▸ **Instructions to follow**
Lines from the records below that contain the word "pink" are to be copied out.

### Excerpted records

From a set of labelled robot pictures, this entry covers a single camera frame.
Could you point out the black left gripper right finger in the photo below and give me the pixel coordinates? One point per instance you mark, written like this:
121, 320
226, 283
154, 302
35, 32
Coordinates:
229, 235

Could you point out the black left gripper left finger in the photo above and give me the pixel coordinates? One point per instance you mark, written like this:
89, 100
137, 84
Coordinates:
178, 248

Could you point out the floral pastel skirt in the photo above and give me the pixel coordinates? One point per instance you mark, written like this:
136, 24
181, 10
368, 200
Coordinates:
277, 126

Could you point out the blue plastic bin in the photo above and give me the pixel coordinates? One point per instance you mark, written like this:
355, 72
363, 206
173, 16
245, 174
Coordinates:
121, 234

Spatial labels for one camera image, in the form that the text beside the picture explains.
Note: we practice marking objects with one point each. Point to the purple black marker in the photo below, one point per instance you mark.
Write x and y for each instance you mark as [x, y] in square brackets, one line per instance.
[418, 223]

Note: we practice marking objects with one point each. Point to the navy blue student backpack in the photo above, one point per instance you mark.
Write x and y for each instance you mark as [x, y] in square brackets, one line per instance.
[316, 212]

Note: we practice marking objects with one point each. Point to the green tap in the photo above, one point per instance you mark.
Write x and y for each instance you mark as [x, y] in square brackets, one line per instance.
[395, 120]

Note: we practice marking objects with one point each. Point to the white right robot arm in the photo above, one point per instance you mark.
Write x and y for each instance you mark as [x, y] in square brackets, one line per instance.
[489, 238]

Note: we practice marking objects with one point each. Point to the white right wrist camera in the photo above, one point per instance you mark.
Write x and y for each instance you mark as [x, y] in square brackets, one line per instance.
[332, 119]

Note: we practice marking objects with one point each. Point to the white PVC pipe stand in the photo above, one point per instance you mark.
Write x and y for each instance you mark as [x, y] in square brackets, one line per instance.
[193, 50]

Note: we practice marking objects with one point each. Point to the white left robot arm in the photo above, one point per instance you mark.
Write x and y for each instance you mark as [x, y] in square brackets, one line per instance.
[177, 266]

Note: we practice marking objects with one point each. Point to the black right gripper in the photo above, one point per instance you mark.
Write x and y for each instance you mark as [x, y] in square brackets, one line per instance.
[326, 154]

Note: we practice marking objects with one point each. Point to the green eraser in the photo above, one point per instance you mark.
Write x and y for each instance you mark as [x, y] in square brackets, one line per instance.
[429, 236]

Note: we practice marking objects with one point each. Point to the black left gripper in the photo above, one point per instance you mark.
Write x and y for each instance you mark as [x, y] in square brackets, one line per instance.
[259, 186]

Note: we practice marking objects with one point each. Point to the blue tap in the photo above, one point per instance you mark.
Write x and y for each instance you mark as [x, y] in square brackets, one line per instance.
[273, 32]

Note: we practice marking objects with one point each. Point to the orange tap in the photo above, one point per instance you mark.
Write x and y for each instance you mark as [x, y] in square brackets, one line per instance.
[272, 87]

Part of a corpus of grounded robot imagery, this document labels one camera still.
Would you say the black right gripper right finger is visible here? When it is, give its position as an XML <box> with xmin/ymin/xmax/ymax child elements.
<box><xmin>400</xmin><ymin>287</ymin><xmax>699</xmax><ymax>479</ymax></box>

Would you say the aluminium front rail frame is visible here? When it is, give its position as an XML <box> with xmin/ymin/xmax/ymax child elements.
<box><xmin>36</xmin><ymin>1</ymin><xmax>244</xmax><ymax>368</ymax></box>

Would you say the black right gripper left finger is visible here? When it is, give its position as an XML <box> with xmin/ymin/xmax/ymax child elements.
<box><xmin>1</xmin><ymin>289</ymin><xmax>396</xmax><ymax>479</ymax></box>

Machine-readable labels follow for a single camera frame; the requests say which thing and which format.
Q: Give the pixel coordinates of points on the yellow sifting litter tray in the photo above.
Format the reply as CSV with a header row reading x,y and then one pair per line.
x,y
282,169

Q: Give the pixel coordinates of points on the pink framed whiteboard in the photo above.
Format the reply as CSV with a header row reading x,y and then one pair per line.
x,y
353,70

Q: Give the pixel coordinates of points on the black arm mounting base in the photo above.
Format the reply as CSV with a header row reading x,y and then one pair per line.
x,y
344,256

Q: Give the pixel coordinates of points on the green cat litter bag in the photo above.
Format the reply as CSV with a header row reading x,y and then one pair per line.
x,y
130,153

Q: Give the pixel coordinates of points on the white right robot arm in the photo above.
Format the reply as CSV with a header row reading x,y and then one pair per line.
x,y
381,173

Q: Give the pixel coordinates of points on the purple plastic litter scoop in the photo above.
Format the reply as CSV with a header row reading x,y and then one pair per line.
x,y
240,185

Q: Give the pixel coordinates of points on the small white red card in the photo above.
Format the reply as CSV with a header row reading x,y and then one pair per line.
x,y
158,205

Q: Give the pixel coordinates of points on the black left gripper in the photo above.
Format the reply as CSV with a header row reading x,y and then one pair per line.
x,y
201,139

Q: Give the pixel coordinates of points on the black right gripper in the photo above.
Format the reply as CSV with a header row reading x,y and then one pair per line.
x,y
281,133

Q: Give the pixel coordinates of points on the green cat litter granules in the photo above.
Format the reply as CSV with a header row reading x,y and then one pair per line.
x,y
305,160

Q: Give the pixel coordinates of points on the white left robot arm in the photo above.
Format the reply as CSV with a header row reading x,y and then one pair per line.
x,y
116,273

######
### Excerpted records

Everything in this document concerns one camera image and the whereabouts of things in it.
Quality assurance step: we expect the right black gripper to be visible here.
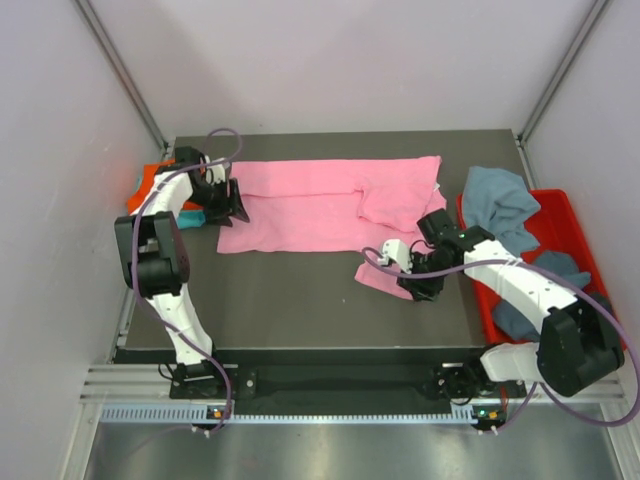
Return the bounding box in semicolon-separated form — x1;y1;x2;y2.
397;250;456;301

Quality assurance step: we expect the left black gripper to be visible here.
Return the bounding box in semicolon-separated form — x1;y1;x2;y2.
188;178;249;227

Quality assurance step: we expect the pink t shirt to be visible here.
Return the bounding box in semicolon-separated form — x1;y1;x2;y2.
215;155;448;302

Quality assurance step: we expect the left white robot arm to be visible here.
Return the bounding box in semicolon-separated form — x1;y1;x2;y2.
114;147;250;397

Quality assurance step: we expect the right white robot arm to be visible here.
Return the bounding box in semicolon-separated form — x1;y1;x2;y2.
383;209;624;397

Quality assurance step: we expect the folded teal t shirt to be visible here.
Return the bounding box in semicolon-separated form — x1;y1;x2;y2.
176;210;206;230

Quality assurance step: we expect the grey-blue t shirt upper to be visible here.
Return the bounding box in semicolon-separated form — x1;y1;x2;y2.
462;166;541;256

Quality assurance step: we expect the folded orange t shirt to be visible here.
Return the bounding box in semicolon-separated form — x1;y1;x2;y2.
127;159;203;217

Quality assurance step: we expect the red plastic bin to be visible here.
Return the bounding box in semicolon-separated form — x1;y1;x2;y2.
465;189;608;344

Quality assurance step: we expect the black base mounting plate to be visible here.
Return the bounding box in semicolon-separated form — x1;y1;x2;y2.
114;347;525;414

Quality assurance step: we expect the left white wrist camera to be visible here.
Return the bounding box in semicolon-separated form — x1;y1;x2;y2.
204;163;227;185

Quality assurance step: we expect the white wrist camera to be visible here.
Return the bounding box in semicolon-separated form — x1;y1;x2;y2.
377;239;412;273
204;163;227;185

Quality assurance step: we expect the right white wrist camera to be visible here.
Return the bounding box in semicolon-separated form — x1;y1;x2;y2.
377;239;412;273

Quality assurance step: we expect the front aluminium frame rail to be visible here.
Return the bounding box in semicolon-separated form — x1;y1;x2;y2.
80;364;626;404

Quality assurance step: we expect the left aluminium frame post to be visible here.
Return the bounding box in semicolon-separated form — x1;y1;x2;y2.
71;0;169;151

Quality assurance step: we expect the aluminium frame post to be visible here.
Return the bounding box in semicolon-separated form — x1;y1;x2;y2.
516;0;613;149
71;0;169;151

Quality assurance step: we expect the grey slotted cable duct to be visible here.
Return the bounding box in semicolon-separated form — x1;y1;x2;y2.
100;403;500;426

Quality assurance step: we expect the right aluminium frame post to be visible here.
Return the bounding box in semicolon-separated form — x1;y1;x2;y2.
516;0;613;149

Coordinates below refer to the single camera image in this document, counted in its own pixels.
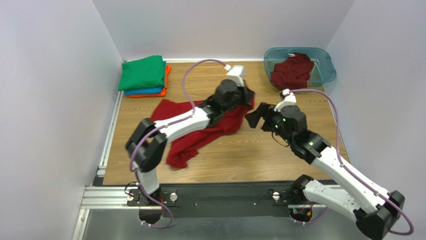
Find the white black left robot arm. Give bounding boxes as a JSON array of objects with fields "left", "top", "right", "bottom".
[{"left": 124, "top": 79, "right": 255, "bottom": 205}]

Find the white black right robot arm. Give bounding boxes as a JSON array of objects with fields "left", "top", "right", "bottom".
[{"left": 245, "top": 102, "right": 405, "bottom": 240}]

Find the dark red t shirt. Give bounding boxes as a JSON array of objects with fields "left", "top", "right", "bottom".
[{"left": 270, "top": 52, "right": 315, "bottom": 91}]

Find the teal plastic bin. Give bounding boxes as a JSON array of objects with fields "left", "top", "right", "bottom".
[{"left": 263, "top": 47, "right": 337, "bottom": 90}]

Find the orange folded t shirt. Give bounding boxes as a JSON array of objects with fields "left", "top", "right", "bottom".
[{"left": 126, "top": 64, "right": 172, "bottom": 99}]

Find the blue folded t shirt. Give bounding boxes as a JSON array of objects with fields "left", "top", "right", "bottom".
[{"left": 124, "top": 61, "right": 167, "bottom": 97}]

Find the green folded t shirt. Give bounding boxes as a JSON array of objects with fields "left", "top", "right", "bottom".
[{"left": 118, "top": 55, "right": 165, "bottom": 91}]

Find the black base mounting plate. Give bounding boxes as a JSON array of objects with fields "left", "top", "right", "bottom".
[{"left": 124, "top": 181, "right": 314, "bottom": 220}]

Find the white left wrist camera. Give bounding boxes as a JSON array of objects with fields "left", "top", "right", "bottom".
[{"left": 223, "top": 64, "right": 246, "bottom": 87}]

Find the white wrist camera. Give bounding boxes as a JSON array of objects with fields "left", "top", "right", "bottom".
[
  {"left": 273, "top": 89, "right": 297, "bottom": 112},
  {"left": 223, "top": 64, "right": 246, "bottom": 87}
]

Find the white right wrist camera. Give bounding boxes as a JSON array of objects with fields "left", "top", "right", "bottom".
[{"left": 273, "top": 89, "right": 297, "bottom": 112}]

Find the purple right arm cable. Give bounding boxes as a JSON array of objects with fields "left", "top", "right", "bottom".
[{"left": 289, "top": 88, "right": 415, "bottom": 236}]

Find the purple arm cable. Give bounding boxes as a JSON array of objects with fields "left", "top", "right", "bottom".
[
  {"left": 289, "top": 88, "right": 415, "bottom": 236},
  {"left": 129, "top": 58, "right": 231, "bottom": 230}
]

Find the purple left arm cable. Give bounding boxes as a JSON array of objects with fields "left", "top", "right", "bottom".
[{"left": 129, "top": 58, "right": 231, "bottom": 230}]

######

▸ **Written response**
Q: Give the pixel coordinates of points on the pink framed whiteboard in the photo above.
Quality assurance step: we expect the pink t shirt to be visible here.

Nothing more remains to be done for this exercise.